§ Task input

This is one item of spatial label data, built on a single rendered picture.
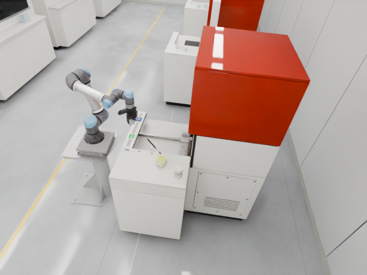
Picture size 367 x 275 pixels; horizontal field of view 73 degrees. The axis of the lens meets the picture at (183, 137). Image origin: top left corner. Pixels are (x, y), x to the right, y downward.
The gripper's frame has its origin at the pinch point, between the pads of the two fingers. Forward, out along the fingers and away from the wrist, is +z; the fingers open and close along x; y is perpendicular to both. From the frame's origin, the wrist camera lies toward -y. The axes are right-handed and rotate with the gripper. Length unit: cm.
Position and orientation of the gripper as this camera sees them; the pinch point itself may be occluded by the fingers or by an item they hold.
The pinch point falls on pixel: (129, 124)
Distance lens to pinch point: 227.9
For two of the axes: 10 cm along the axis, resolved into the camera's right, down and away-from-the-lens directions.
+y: 9.9, 1.4, -0.5
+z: -0.7, 7.3, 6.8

§ Exercise
Please find every line in the records above that holds the word "item" and copy it.

§ Reply to the exercise
This is one item of spatial label data, built on a single rendered picture.
Position and orientation of the gripper as this camera sees them; the pinch point itself may be occluded by the fingers or by an item they hold.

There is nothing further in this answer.